▸ **PROBLEM TO SOLVE**:
In full and word for word, print the data below.

Content starts

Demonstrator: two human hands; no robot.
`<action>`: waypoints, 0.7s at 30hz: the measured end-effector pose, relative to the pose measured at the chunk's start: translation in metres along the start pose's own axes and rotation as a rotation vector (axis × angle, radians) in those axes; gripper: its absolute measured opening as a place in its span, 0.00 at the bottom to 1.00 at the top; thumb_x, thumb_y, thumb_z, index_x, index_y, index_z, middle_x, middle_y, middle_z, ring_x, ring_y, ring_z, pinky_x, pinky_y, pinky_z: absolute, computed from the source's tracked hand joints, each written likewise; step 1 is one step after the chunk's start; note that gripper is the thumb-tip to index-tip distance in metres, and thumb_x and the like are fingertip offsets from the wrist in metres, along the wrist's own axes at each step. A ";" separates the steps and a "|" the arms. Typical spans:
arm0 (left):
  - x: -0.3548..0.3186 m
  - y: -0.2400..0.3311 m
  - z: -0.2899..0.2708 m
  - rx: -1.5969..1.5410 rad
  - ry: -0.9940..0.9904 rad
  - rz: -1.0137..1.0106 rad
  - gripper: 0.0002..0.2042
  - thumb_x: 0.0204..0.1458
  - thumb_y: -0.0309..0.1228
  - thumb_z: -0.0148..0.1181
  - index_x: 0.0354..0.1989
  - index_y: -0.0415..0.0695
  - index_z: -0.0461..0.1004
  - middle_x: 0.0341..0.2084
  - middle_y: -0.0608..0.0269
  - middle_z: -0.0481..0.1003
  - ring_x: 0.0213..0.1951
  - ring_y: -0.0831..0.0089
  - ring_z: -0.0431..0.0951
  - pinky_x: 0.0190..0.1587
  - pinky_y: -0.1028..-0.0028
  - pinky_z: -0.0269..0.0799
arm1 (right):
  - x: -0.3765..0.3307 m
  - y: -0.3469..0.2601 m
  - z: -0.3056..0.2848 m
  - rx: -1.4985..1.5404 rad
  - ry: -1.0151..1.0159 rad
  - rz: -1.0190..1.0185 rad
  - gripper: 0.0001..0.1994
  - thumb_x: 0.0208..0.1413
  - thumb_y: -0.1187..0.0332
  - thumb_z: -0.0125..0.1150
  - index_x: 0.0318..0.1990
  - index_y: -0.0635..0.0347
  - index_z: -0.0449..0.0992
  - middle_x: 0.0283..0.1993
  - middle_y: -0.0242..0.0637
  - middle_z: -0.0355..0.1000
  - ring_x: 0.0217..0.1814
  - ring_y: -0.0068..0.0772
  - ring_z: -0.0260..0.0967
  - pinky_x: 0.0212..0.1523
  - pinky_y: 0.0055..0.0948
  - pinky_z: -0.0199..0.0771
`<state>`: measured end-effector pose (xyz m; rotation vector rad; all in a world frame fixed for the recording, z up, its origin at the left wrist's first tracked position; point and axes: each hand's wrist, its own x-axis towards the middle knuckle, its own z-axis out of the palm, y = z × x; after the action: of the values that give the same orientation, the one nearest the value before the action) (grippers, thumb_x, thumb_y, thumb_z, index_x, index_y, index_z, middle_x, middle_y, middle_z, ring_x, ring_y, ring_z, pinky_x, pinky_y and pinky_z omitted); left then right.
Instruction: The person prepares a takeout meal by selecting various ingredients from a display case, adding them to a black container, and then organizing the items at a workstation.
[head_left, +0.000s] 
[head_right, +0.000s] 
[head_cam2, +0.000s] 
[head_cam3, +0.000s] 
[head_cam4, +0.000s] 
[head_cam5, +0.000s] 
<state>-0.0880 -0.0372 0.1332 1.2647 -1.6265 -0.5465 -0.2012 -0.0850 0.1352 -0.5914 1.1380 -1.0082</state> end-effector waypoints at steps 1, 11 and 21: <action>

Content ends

▸ **RESPONSE**:
Demonstrator: two human hands; no robot.
`<action>`: waypoints, 0.7s at 30hz: the measured end-effector pose, relative to the pose measured at the chunk's start: translation in metres along the start pose's own axes and rotation as a rotation vector (axis × angle, radians) in those axes; gripper: its absolute measured opening as a place in its span, 0.00 at the bottom to 1.00 at the top; thumb_x, thumb_y, thumb_z, index_x, index_y, index_z, middle_x, middle_y, middle_z, ring_x, ring_y, ring_z, pinky_x, pinky_y, pinky_z: absolute, computed from the source's tracked hand joints, each written likewise; step 1 is one step after the chunk's start; note that gripper is the thumb-tip to index-tip distance in metres, and thumb_x and the like are fingertip offsets from the wrist in metres, along the wrist's own axes at each step. A ";" separates the steps and a "|" the arms. Typical spans:
arm0 (left):
  - x: -0.3548..0.3186 m
  - y: -0.2400..0.3311 m
  - z: -0.2899..0.2708 m
  - rx: -1.5969..1.5410 rad
  - ry: -0.9940..0.9904 rad
  - rz: -1.0137..1.0106 rad
  - gripper: 0.0002..0.2042
  - thumb_x: 0.0204..0.1458
  - thumb_y: -0.0309..0.1228
  - thumb_z: -0.0148..0.1181
  - index_x: 0.0354..0.1989
  - index_y: -0.0415..0.0695
  - index_z: -0.0461..0.1004
  - middle_x: 0.0341..0.2084
  - middle_y: -0.0608..0.0269
  - middle_z: -0.0481..0.1003
  - ring_x: 0.0213..0.1951
  - ring_y: -0.0831..0.0089
  - ring_z: -0.0431..0.0951
  - pinky_x: 0.0190..0.1587
  - pinky_y: -0.1028..-0.0028
  - pinky_z: -0.0269..0.0799
arm1 (right):
  - x: -0.3765..0.3307 m
  - y: -0.3469..0.2601 m
  - z: -0.3056..0.2848 m
  - rx: -1.4985..1.5404 rad
  - ry: -1.0151..1.0159 rad
  - rz: -1.0190..1.0185 rad
  - gripper: 0.0001..0.1994
  - thumb_x: 0.0208..0.1413
  - thumb_y: -0.1187..0.0332
  - thumb_z: -0.0125..0.1150
  - index_x: 0.0318..0.1990
  - index_y: -0.0635..0.0347
  - index_z: -0.0449..0.0992
  - middle_x: 0.0283..0.1993
  - middle_y: -0.0242..0.0637
  - middle_z: -0.0355..0.1000
  - ring_x: 0.0217..0.1814
  - ring_y: -0.0068..0.0772
  - ring_z: -0.0260..0.0967
  - pinky_x: 0.0212..0.1523
  - pinky_y: 0.0055..0.0948
  - pinky_z: -0.0199..0.0771
`<state>`: measured end-effector pose (xyz m; rotation vector rad; all in a world frame fixed for the recording, z up, its origin at the left wrist's first tracked position; point and axes: each hand's wrist, its own x-axis towards the middle knuckle, its own z-axis out of the palm, y = z × x; after the action: of the values that give the same orientation, the one nearest the value before the action) (grippers, thumb_x, thumb_y, thumb_z, index_x, index_y, index_z, middle_x, middle_y, middle_z, ring_x, ring_y, ring_z, pinky_x, pinky_y and pinky_z omitted); left then right.
Instruction: The person prepares a takeout meal by selecting various ingredients from a display case, adding them to a black container, and then organizing the items at a workstation.
[head_left, +0.000s] 
[head_right, +0.000s] 
[head_cam2, +0.000s] 
[head_cam3, +0.000s] 
[head_cam4, +0.000s] 
[head_cam5, +0.000s] 
<state>-0.0880 -0.0372 0.1332 1.2647 -1.6265 -0.5465 -0.2012 -0.0850 0.1352 -0.5914 1.1380 -1.0082</state> end-effector waypoints at steps 1, 11 and 21: <action>

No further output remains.